HRD's pocket guide to... cryptocurrency
Thirza Tooes, April 27, 2018
April's pocket guide explores the growing popularity of cryptocurrencies and the effect this could have on HR
Why do I need to know about it?
Cryptocurrency is having a bit of a moment. Put simply, it’s an encrypted digital currency that operates independently from central banks. Cryptocurrencies like Bitcoin, Ether and Litecoin can be used to pay for goods and services, and be transferred between parties, in much the same way as traditional currency.
While its rise may bring to mind the dot-com bubble of the late ‘90s, it’s not something that can be easily ignored. “This isn’t a ‘flash in the pan’: it’s a new means of exchange that is signalling how we will exchange goods, services and our labour in the future,” says Jacqueline Davies, managing director of Audacity Associates and former HRD at the Financial Conduct Authority. “This is now at a stage of maturity that crosses over into the mainstream markets.”
Cryptocurrencies aren’t just being used by tech-savvy elites either. “Cryptocurrencies took off in 2017. People from all ages and social backgrounds are rushing in to grab a piece of the pie, which has grown to a current value of more than $400 billion [£288 billion],” explains Michel Rauchs, lead in cryptocurrency and blockchain at the University of Cambridge’s Centre for Alternative Finance. Therefore HR and businesses more widely need to be aware of this changing digital asset landscape.
What do I need to know?
It’s crucial to understand the difference between cryptocurrency and blockchain. “Blockchain is the underlying technology. A comparison would be the streaming service Spotify. Spotify would be comparable to a cryptocurrency and the internet is the underlying technology used for the service to work,” explains Donna Martin, a partner at Mackrell Turner Garrett solicitors.
Its use could have repercussions for HR in areas like pay and reward, contracts, and corporate transparency. “Communities of specialist talent are already starting to use this,” says Davies. “We’ll need to understand how we can utilise [cryptocurrencies] to bring these skills into our business and pay for them.”
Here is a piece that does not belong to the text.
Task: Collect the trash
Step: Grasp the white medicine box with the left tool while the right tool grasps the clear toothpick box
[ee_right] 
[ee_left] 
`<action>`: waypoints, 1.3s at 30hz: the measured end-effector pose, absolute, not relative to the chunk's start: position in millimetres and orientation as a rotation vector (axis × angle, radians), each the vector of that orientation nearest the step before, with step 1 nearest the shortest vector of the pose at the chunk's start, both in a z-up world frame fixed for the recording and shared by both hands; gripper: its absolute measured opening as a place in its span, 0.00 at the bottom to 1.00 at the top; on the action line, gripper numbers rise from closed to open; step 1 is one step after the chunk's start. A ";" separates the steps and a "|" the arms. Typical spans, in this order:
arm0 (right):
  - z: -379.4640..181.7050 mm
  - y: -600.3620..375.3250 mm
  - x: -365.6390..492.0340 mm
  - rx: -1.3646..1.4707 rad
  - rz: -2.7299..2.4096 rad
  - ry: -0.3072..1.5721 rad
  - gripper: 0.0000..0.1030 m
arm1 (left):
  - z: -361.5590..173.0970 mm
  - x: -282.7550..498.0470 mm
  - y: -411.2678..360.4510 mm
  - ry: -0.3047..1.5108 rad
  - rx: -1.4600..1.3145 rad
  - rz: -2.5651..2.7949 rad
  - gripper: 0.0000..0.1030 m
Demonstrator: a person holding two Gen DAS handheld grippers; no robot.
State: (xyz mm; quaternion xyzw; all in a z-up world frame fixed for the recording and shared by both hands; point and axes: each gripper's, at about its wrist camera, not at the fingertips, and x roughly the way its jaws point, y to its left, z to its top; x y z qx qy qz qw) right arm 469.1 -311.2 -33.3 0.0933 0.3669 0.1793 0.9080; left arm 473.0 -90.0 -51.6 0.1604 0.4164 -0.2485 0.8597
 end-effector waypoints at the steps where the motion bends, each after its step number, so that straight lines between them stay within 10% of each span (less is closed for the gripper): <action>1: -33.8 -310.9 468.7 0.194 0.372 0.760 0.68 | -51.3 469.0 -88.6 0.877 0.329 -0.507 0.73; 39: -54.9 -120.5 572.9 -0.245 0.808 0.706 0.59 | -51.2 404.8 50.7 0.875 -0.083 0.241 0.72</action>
Bringing them in may well mean contracting in a different way. “Ideas have been suggested such as using the technology to create ‘smart contracts’. A contract would be able to ascertain when an obligation has been carried out and then automatically transfer funds to the relevant party,” explains Martin.
Paying for goods and services with cryptocurrency could create transparency issues though, as the system operates outside mainstream banking. Rauchs notes: “Depending on the nature of the company and work, employees should be required to disclose their personal cryptocurrency holdings to avoid conflicts of interest and potential insider trading.”
Where can HR add value?
HRDs should be prepared to answer questions from CEOs, the board, and perhaps employees too. Although cryptocurrency salaries are unlikely to become commonplace soon it’s advisable to be prepared. “We may at some point see employees – and more likely consultants or freelancers – requesting salary payment in cryptocurrency. As the publicity surrounding it increases HRDs will need to be prepared for questions regarding employees’ remuneration: for example whether this is achievable and the advantages and disadvantages of such a method,” advises Martin.
Rauchs concurs that more employees may begin requesting this, and suggests HR gets on board to reap the most benefit. “Companies that create a ‘cryptocurrency-friendly’ environment may gain an advantage in attracting talented developers and highly sought-after software engineers. One option would be to launch an internal ‘company cryptocurrency’ that would function as a reward scheme to stimulate creativity and incentivise performance,” he says.
Cryptocurrency is still relatively new, so proceed with caution. The area is unregulated and the UK government has not released any specific guidance around its usage yet. Though it’s important to keep up to date with developments it may be unwise to rush in. “For a company to internally develop systems it would take a significant amount of time and resources away from the core business, therefore development should be left to [blockchain] professionals,” adds Martin.